It is an object to overcome the limitations of the prior art.

These, as well as other components, steps, features, objects, benefits, and advantages, will now become clear from a review of the following detailed description of illustrative embodiments, the accompanying drawings, and the claims.

BRIEF DESCRIPTION OF THE DRAWINGS

The accompanying drawings, which are incorporated in and form a part of the specification, illustrate example embodiments and, together with the description, serve to explain the principles of the invention. Throughout the several views, like elements are referenced using like references. The elements in the figures are not drawn to scale and some dimensions are exaggerated for clarity. In the drawings:

FIG. 1 shows an exemplary illustration of an entanglement generation system and quantum data analyzer.

FIG. 2 shows a block-diagram illustration of a method for verifying entanglement states of a superconducting parametric amplifier.

FIG. 3 shows a block-diagram illustration of quantum digital analyzer.

FIG. 4A shows the true probability distribution measurements are drawn from.

FIG. 4B shows an exemplary scatter plot of measurements made from the TMSV distribution.

FIG. 4C shows an exemplary maximum likelihood estimate of the probability distribution.

FIG. 5 shows exemplary ersatz data points on top of the ideal TMSV state.

FIG. 6 shows exemplary ersatz data points on top of the estimated distribution.

FIG. 7 shows a chart of eigenstate probabilities c_mn for estimate state.

DETAILED DESCRIPTION OF EMBODIMENTS

The disclosed apparatus, system, and method below may be described generally, as well as in terms of specific examples and/or specific embodiments.

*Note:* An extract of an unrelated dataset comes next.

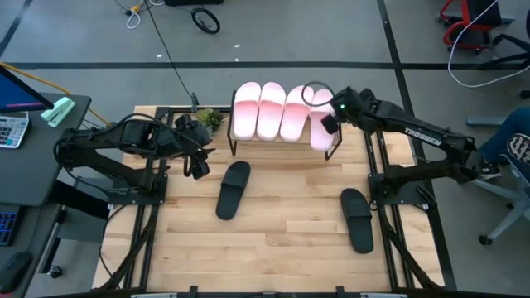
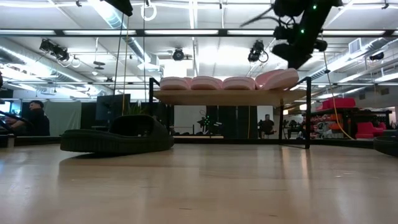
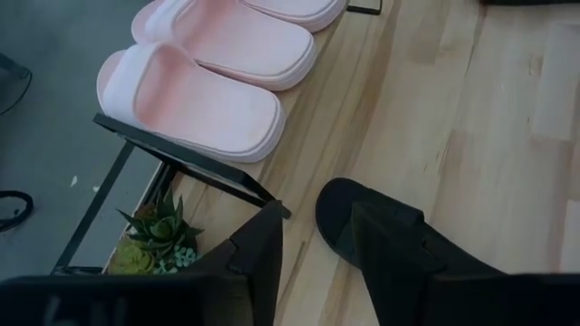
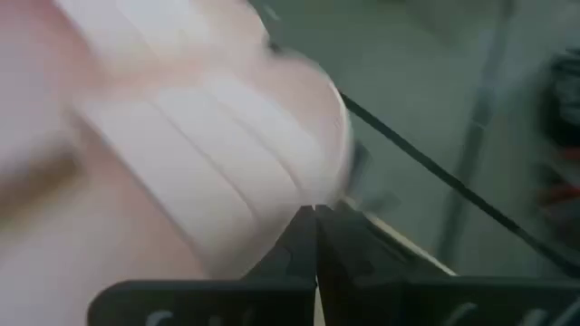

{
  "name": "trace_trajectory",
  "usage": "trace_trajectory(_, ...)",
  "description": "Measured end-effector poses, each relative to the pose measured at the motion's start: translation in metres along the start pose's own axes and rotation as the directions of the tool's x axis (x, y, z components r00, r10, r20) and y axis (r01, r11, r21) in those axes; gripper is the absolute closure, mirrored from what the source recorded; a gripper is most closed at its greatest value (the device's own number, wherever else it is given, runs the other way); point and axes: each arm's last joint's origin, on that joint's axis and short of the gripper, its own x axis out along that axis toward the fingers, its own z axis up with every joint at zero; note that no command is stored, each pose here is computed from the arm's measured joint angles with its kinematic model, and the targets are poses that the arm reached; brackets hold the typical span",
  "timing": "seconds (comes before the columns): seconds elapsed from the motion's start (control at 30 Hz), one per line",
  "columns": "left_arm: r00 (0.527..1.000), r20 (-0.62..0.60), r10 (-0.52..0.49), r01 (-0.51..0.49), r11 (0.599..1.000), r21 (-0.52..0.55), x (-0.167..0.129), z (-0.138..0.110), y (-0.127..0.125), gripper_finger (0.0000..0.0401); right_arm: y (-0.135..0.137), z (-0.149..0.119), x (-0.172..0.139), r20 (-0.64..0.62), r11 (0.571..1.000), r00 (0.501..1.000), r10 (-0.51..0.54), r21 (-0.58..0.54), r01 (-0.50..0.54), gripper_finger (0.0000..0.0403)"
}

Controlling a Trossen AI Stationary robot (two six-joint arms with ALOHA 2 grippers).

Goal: Pick and place slides into the shelf
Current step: Put the pink slide on the shelf

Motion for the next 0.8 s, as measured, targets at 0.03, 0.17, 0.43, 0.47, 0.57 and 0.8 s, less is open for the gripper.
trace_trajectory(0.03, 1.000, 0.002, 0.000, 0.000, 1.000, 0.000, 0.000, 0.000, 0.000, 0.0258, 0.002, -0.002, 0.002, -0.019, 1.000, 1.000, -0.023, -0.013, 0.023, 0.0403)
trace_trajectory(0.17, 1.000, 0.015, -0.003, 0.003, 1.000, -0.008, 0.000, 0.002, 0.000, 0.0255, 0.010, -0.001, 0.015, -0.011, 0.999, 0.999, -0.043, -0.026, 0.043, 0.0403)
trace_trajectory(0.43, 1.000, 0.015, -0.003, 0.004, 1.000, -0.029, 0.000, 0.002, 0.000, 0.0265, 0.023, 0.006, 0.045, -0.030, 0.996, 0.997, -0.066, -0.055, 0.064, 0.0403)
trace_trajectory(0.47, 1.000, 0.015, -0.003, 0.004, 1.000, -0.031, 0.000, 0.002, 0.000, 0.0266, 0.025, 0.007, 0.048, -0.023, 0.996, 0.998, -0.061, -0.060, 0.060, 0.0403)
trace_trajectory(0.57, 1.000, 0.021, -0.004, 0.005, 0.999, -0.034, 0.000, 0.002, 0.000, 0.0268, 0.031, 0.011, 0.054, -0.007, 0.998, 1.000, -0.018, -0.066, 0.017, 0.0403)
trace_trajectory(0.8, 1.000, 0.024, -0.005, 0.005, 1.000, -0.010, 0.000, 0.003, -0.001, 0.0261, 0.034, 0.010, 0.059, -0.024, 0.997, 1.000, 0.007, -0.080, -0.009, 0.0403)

For instances where references are made to detailed examples and/or embodiments, it should be appreciated that any of the underlying principles described are not to be limited to a single embodiment, but may be expanded for use with any of the other apparatuses, systems, and methods described herein as will be understood by one of ordinary skill in the art unless otherwise stated specifically.

References in the present disclosure to “one embodiment,” “an embodiment,” or any variation thereof, means that a particular element, feature, structure, or characteristic described in connection with the embodiments is included in at least one embodiment. The appearances of the phrases “in one embodiment,” “in some embodiments,” and “in other embodiments” in various places in the present disclosure are not necessarily all referring to the same embodiment or the same set of embodiments.

As used herein, the terms “comprises,” “comprising,” “includes,” “including,” “has,” “having,” or any variation thereof, are intended to cover a non-exclusive inclusion. For example, a process, method, article, or apparatus that comprises a list of elements is not necessarily limited to only those elements but may include other elements not expressly listed or inherent to such process, method, article, or apparatus. Further, unless expressly stated to the contrary, “or” refers to an inclusive or and not to an exclusive or.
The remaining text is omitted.